Scheme 'J' was in some respects the best of all the pre-war proposals.  If it had been speeded up and the necessary measures taken to expand production, it would have enabled us to make up at least most of the lee-way in our pursuit of parity.  It would have given us a Metropolitan Air Force of nearly 2,400 first-line aircraft, including nearly 900 heavy bombers, by the summer of 1941.  But such progress was too slow - Germany would, it was estimated, have had as many aircraft by the end of 1939.  To put us on even terms we should have had to accelerate the completion of the scheme considerably, necessitating interference with the course of normal trade and involving the country in considerable financial expenditure.  These measures were not acceptable to the Government and the Air Ministry was instructed to prepare a cheaper version, which it did in the form of Scheme 'K'.

Scheme 'K' came before the Cabinet in March 1938, but by that time the German move into Austria had occurred, and the necessity for an accelerated programme became evident. Scheme 'L' was the result.  It provided in the usual way for a number of bomber, fighter and other squadrons, but was not adopted in that definite form.  What was approved on 27 April 1938, was a programme of construction which represented the maximum output estimated to be obtained from industry within two years, Scheme 'L' being kept as a background to this programme.  Long before the first year had passed, however, the Munich crisis occurred, and the relegated Scheme 'L' was superseded by Scheme 'M' which was approved on 7 November 1938; approved, that is to say, in the sense that the establishment for which it provided - 2,550 first-line aircraft in the Metropolitan Air Force - was substituted for the first-line aircraft contained in Scheme 'L', the constructional programme already in force being continued meanwhile.

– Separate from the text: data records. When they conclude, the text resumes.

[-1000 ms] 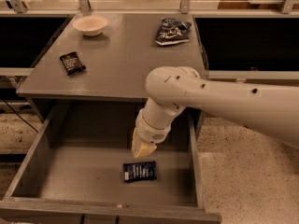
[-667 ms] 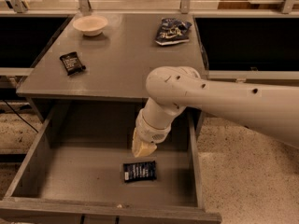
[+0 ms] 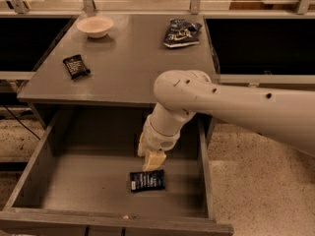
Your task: Pick rxbar blueberry from top drawer and place on counter
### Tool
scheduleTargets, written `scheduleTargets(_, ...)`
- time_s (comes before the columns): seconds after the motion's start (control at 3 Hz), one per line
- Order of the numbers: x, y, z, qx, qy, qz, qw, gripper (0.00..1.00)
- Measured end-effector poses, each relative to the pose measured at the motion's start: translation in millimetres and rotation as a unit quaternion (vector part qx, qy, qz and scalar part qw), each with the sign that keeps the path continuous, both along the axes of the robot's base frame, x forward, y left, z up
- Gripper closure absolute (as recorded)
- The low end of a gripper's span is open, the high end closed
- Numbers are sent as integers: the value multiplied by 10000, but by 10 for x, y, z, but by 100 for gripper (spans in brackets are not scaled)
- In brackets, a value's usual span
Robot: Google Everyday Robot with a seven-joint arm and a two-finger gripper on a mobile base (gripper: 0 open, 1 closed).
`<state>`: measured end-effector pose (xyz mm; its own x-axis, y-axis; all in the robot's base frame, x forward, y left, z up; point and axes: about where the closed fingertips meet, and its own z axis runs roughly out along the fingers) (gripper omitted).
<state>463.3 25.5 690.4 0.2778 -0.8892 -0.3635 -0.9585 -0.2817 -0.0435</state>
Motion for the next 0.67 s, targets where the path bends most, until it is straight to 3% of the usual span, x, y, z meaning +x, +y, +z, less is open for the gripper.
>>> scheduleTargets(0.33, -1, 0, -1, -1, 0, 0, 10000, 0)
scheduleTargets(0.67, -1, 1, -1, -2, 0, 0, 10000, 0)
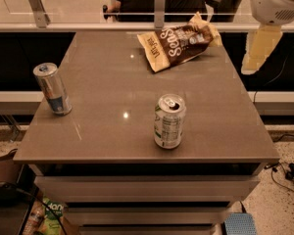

Scheme 'M' was timed for completion by 31 March 1942, i.e., two years later than Scheme 'L' so that when the war commenced in September 1939 our establishment of aircraft, in the absence of the necessary reserves, was not even sufficient to meet the requirements of Scheme 'F' The 124 squadrons and (approximately) 1,750 first-line aircraft authorised by Scheme 'F' existed nominally, but we had not that establishment.  Some of the squadrons had to be 'rolled up' to provide six weeks' reserves, whilst others were needed to serve as training units, and as a result the effective first-line strength of the Metropolitan Air Force did not exceed 1,500 aircraft in September 1939.  To produce that number, we had to leave the fighter squadrons with practically no reserves behind them.  In contrast, the first-line strength of the German Air Force was about 4,000 aircraft with sufficient reserves available.

Shadow Factories

The programme of construction involved in Scheme 'C' was not beyond the capacity of the firms existing in the aircraft industry who up to that time had supplied the needs of the Royal Air Force.  Scheme 'F', however, was too large for these firms to undertake unaided, and it was therefore decided to bring into operation a number of 'shadow factories' which it had been intended to reserve for zero hour.  The factories in question were large motor car plants in the Birmingham and Coventry districts, and in order that the ordinary business of the manufacturers concerned should not be interfered with, the shadow factories were erected in close proximity to the parent works.  This involved some additional risk in the event of air attack, but it facilitated supervision of the new works and lessened the difficulty of labour supply.  Strictly, the opening of the shadow factories for the purpose of the pre-war expansion was a departure from the purpose for which they were intended, which was to serve as an additional source of supply after the war had begun, but the absence of adequate reserves of engines and airframes rendered this procedure necessary.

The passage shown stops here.